Song by Feid and Yandel

from the EP Manifesting 20-05
- Language: Spanish
- Published: April 11, 2024
- Genre: Reggaeton
- Label: Universal Latino; La Leyenda; In-Tu Línea;
- Songwriters: Johan Espinosa Cuervo; Andrés Restrepo Echevarría; Salomón Villada Hoyos; Llandel Veguilla Malave; Joan Ubinas Jiménez;
- Producer: Jowan

= Brickell (song) =

2024 song by Feid and Yandel

"Brickell" is a song by Colombian singer Feid and Puerto Rican singer Yandel. It was released on April 10, 2024, through Universal Music Latino, La Leyenda LLC and In-Tu Línea, as part of their collaborative extended play Manifesting 20-05.

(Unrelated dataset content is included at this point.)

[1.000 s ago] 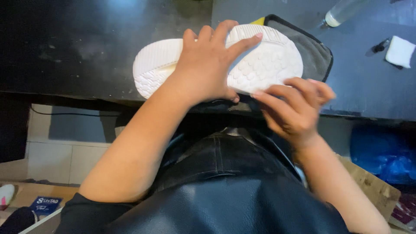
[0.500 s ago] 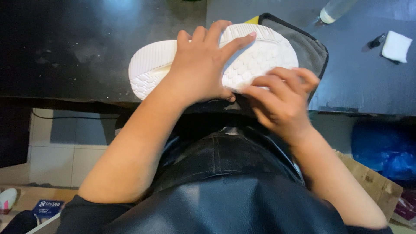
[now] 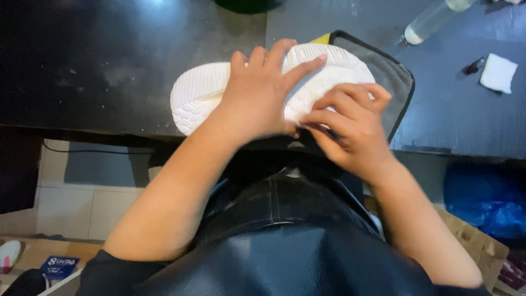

== Background and release ==
On April 2, 2024, Feid announced the release of the EP Manifesting 20-05 with Yandel, through a post on Instagram. It was finally released on April 11, 2024, and "Brickell" was included as track 3 of the EP.

== Music video ==
The music video for "Brickell" was included in a single video that compiles all the music videos of the songs from the EP Manifesting 20-05. This compilation was released on April 11, 2024, on Feid's YouTube channel, concurrently with the EP release.

== Lyric video ==
The lyric video was published on April 11, 2024, on Feid's YouTube channel, simultaneous with the release of the EP.

== Charts ==

Weekly chart performance for "Brickell"
| Chart (2024) | Peak position |
|---|---|
| Bolivia (Billboard) | 24 |
| Colombia (Billboard) | 2 |
| Ecuador (Billboard) | 3 |
| Peru (Billboard) | 9 |
| Spain (PROMUSICAE) | 83 |
| US Hot Latin Songs (Billboard) | 15 |
| US Latin Airplay (Billboard) | 2 |
| US Latin Rhythm Airplay (Billboard) | 1 |

== Certifications ==

Certifications for "Brickell"
| Region | Certification | Certified units/sales |
| Spain (Promusicae) | Gold | 30,000^{‡} |
Streaming
| Central America (CFC) | Platinum | 7,000,000^{†} |
^{‡} Sales+streaming figures based on certification alone. ^{†} Streaming-only figures based on certification alone.